旧宗主国の言葉であるオランダ語に対する厳格な排斥姿勢も、言語独立を証明するものだ
った。しかしながら、われらが建国の父たちもオランダ語の単語を受容するのに、決して
不器用でなかった。独立宣言文の冒頭に語られたプロクラマシProklamasiはオランダ語に
由来する。独立の日付がごちゃごちゃしたのも、特に問題ではない。8月17日は西暦で
あり、年は昭和2005年だった。おまけに独立宣言者たちの名前も合成品だったのだか
ら。スカルノはサンスクリット語/ジャワ語、モハンマッ・ハッタはアラブ語/ミナン語
だ。

他の諸国はもちろん、複雑な問題を抱えていた。1948年の独立以来、ビルマ人はビル
マ語を国語にした結果、全種族の三分の一が疎外されてしまった。カレン・チン・カチン
・シャン・モンクメール族たちだ。フランスから1953年に独立したカンボジャはクメ
ール語常用者が9割を占めているものの、フランス語から離れることができずにそれを国
語にしている。

ベトナムは言語的に分裂した。政府は英語、軍隊とサイゴンの大学は米語、ダラトのカソ
リック系大学ではフランス語。国民の85%は日常、ベトナム語・モンクメール語・中国
語を使い、全員に理解される共通語は存在しない。フィリピンでは、タガログ・セブアノ
・イロカノ・ヒリガイノンという四大種族語の競争だ。国語に指定されたとはいえ、タガ
ログ語はその種族の中でしか使われていない。そのために非タガログ族の生徒は他人との
意思疎通のために、学校でタガログ語・英語・スペイン語を同時に学ばなければならない。
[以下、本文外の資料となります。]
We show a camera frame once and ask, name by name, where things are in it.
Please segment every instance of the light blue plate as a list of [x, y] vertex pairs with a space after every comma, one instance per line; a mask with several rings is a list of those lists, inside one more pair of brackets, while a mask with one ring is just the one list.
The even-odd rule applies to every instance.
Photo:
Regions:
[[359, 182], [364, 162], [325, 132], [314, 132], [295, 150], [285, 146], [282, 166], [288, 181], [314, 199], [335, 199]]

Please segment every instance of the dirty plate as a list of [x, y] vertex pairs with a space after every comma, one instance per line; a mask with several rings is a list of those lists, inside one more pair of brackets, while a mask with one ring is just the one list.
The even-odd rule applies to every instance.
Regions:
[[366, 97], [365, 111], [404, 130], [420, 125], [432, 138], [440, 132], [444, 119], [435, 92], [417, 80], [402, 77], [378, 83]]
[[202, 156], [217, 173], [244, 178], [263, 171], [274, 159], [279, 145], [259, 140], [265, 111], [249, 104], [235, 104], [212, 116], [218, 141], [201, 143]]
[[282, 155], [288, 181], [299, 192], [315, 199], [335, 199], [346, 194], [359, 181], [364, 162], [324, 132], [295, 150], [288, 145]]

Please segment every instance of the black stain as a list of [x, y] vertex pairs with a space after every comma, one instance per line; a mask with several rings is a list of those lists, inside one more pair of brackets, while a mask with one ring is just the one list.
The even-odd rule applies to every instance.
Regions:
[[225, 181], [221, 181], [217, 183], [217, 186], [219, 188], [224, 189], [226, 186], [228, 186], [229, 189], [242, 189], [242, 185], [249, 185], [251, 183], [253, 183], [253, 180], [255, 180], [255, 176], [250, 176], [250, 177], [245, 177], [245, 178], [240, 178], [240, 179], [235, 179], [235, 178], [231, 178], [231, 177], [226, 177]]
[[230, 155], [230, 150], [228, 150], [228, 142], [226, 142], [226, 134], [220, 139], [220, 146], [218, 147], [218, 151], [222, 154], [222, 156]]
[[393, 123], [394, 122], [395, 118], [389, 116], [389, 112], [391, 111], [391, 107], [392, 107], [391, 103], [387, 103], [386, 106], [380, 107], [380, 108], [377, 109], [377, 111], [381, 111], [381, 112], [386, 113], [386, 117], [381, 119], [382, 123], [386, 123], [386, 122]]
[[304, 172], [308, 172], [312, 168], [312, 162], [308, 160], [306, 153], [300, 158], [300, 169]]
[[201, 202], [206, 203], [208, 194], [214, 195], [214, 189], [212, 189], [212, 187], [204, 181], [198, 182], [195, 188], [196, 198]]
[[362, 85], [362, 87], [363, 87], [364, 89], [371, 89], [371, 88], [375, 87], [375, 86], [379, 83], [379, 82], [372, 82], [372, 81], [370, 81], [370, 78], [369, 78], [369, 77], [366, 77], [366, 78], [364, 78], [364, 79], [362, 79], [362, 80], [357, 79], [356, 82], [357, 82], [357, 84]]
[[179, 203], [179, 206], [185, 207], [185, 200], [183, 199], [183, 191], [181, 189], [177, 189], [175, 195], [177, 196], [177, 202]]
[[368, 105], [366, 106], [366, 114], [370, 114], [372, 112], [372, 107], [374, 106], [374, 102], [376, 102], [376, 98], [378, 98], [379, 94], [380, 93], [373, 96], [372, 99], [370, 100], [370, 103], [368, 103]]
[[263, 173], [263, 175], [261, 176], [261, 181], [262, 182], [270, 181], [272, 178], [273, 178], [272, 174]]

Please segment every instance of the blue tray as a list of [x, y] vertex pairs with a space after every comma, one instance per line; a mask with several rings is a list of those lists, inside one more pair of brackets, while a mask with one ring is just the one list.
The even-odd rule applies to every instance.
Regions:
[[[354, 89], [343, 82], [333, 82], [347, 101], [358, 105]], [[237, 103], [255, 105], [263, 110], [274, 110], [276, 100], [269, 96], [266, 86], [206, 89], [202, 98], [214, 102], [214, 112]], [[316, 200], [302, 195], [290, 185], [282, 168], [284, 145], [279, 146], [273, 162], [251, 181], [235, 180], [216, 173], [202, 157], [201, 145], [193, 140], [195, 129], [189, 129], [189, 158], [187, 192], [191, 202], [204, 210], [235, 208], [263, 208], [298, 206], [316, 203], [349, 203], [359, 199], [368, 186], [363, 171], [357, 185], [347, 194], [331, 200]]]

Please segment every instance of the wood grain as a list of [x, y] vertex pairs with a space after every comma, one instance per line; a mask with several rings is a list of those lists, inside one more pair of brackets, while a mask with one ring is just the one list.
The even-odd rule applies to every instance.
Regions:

マラヤの地ではムラユ語がマジョリティであるにもかかわらず、英語・中国語・多少のイ
ンド語も習得しなければならない。それどころか1960年代初期の、シンガポールがま
だマレーシアの一部だった時代、英語あるいは中国語を教育言語に使う学校数はムラユ語
のそれを圧倒的にしのいでいた。1964年にクアンタンのスルタンは公務員にムラユ語
の使用を命じる規則を定めたが、それに追随する他の州はなかった。

タイだけが国語の制定をスムースに行えたのは、植民地にならなかったことに加えて国民
が比較的均質な社会を形成していたからだろう。しかしマレーシアとの国境地帯にあるク
ラ地峡にはムラユ人ムスリム集団が定住しているため、タイ側の官憲が住民とのコミュニ
ケーションのためにムラユ語を学ぶことを強いられている。